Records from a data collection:
★ ★ ★ ★ ★
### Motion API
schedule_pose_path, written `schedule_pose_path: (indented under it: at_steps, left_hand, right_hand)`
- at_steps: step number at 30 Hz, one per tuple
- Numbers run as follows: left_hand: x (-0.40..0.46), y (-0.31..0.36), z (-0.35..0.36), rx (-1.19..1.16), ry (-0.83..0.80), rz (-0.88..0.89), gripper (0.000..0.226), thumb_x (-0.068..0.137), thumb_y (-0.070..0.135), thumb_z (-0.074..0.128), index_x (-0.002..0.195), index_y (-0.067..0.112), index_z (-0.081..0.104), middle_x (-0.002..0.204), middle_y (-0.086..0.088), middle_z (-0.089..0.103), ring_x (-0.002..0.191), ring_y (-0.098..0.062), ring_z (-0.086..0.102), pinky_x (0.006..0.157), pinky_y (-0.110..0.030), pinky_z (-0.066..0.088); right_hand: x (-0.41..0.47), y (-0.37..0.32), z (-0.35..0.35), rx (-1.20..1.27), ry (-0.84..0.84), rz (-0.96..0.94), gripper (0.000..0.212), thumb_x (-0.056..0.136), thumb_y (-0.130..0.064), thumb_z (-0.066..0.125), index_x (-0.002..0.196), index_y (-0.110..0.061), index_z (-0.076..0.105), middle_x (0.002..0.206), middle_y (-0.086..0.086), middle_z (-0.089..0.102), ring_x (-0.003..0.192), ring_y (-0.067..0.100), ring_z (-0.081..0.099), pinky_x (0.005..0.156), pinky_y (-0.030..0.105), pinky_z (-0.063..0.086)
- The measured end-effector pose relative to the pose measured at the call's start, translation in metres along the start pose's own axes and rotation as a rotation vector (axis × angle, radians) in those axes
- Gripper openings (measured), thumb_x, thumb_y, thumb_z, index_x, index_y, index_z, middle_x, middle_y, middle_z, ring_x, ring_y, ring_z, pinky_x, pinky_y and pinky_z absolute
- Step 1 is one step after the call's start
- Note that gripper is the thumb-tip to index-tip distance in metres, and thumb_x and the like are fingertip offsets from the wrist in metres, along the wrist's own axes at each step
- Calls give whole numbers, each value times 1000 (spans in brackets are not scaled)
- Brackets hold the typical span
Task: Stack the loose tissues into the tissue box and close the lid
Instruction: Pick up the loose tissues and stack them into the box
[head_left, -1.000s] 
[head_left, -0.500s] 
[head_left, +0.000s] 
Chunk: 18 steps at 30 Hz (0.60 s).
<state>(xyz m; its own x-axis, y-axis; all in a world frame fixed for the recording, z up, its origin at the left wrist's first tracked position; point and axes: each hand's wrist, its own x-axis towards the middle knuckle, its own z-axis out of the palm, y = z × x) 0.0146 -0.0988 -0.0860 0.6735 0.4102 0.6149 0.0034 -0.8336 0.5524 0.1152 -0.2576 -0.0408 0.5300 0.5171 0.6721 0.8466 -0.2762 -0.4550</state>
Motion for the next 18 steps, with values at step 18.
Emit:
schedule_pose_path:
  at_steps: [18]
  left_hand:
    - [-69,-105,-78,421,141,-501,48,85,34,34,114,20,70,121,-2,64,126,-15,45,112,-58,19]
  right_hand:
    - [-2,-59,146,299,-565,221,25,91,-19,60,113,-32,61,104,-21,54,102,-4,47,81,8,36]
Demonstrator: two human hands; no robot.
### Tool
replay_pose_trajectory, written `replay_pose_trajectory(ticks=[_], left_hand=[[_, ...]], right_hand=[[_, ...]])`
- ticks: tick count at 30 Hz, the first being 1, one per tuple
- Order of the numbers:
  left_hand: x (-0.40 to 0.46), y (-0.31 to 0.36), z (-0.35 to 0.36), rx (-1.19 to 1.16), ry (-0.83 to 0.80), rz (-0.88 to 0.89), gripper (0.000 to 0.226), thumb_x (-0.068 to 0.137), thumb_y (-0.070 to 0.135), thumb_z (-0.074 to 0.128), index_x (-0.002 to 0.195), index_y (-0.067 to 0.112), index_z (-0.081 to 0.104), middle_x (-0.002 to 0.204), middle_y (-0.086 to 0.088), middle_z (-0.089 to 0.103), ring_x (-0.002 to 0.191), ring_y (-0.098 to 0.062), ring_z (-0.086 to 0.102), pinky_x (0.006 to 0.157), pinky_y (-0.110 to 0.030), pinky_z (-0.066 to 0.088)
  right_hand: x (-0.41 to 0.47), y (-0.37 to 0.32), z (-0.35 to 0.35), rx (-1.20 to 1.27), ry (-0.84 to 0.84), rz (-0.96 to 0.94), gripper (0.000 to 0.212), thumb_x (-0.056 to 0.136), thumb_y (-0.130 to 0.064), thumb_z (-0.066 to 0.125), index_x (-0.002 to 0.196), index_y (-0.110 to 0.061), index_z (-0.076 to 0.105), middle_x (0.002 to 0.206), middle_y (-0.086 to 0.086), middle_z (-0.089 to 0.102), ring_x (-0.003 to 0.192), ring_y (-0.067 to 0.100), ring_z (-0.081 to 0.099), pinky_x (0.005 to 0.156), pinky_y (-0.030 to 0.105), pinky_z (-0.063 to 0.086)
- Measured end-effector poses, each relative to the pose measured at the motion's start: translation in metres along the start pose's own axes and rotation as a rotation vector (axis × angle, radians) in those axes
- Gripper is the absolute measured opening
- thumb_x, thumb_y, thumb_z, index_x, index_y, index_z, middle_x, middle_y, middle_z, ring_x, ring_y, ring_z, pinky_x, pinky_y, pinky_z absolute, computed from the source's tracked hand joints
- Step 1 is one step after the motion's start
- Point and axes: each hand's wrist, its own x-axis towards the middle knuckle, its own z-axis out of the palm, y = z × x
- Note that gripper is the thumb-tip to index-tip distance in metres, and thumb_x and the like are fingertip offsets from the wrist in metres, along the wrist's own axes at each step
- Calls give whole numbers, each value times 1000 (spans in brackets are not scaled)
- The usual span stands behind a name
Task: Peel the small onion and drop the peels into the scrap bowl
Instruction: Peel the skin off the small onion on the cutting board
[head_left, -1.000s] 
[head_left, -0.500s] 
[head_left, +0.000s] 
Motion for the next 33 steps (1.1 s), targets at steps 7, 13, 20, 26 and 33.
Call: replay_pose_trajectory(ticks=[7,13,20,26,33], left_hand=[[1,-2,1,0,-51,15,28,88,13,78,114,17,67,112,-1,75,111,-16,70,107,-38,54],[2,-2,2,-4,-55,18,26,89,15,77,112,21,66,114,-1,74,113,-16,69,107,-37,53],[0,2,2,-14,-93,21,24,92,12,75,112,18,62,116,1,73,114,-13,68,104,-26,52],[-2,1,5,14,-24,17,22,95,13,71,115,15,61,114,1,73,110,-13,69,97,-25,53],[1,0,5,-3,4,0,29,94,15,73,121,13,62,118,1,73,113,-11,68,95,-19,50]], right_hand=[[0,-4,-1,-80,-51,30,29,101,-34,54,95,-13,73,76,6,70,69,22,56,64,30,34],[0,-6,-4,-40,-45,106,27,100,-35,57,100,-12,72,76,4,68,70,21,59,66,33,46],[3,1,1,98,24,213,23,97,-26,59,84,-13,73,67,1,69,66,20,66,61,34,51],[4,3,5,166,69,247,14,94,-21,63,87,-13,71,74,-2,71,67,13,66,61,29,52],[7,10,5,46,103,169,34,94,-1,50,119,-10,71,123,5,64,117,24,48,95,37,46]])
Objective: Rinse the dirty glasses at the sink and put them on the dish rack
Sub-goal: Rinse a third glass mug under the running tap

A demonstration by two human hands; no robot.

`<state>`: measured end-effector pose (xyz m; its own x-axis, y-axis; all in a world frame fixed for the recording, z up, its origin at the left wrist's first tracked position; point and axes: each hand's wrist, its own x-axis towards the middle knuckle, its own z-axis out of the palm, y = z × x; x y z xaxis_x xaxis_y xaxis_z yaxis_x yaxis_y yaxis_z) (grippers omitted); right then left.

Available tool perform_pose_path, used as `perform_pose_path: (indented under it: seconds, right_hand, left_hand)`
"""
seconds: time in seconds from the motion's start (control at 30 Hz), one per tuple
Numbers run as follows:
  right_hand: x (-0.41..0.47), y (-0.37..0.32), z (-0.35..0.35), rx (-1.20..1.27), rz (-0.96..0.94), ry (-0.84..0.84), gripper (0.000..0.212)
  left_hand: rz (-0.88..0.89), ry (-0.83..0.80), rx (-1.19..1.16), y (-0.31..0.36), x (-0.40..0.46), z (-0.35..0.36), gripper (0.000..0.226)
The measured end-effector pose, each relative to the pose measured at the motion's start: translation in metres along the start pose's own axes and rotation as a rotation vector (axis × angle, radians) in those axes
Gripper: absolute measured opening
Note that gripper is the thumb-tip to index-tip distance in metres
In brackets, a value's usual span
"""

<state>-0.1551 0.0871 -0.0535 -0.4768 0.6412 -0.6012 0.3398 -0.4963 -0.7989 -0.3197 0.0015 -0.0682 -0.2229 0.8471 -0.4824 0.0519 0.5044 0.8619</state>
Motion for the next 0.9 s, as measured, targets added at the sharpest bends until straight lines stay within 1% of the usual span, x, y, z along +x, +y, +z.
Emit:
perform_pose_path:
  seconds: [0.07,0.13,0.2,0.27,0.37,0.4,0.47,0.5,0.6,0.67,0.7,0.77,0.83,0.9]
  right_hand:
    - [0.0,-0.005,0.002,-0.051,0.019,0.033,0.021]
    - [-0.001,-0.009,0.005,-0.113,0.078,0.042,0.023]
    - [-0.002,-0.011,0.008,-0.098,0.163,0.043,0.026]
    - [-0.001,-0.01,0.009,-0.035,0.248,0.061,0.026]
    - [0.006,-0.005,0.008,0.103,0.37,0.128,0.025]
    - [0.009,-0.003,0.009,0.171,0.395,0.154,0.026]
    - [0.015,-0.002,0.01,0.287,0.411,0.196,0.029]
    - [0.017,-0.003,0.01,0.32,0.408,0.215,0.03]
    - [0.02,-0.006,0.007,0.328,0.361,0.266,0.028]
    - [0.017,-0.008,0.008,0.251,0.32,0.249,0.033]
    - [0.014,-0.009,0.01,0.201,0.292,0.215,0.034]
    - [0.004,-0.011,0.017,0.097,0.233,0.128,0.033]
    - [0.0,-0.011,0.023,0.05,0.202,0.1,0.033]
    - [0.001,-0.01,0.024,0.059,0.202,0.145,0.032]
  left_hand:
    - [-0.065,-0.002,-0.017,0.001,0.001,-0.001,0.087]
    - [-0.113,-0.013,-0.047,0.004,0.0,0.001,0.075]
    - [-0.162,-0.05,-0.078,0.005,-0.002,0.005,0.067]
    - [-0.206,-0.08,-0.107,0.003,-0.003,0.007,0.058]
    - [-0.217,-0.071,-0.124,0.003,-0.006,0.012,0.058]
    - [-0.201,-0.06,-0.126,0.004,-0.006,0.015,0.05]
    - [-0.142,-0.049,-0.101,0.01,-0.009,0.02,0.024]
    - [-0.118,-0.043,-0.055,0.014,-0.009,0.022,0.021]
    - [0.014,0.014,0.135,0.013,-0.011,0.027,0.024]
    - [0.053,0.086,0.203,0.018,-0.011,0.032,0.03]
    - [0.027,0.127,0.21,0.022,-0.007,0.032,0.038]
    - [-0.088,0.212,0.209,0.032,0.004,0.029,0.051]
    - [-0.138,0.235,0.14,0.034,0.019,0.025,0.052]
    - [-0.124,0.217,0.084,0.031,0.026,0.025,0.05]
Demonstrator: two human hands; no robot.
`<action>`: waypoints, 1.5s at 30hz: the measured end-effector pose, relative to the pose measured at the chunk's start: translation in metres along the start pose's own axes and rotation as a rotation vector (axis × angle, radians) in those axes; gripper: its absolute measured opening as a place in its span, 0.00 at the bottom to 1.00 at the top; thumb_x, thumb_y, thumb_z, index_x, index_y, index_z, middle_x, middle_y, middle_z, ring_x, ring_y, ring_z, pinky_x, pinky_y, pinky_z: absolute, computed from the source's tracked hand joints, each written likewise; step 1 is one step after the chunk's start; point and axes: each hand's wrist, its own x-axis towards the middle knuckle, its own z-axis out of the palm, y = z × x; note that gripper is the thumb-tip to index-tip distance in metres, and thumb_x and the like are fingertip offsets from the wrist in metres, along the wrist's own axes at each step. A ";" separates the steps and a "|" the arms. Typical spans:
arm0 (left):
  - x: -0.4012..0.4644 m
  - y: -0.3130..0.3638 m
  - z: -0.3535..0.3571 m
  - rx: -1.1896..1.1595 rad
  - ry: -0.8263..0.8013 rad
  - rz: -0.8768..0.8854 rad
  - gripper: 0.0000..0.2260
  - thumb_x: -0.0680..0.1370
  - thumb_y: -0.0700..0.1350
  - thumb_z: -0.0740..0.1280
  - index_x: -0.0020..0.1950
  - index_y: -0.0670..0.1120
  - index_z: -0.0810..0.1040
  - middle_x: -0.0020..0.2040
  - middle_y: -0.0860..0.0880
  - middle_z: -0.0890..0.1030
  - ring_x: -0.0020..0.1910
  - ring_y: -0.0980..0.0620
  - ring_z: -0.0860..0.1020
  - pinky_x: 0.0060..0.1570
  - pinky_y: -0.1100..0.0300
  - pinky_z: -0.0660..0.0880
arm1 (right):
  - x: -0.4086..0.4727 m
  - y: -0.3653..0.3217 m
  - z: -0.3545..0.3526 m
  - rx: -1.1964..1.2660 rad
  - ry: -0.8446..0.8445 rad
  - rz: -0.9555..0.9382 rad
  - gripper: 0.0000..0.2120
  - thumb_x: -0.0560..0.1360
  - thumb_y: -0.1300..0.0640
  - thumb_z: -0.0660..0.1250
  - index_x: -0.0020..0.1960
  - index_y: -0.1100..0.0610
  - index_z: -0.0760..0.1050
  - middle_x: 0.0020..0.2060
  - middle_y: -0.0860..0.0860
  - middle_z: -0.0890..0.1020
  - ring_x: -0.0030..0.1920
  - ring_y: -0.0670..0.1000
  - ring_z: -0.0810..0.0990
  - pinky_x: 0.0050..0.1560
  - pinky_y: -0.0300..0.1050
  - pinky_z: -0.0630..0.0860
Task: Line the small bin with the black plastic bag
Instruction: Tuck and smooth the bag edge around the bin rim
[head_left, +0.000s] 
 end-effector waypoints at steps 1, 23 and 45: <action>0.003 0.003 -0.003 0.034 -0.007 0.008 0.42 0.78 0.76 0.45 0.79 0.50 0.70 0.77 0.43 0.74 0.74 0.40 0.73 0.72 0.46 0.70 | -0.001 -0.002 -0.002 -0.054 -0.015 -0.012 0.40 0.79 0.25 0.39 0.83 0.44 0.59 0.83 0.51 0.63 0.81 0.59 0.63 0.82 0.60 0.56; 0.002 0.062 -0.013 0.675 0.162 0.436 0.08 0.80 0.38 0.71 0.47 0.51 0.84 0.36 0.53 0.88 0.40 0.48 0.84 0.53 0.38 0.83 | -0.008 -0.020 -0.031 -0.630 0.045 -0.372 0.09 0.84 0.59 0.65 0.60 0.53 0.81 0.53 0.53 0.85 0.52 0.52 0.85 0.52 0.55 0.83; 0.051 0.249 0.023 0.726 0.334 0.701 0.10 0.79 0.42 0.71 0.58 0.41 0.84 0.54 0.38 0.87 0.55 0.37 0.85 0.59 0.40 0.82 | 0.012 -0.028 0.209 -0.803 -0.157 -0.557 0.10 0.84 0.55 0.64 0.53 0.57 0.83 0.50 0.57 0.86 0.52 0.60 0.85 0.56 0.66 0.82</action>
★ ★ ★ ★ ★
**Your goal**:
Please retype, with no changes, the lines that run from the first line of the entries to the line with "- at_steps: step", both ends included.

**Expected answer**:
### Motion API
schedule_pose_path, written `schedule_pose_path: (indented under it: at_steps, left_hand, right_hand)`
- at_steps: step number at 30 Hz, one per tuple

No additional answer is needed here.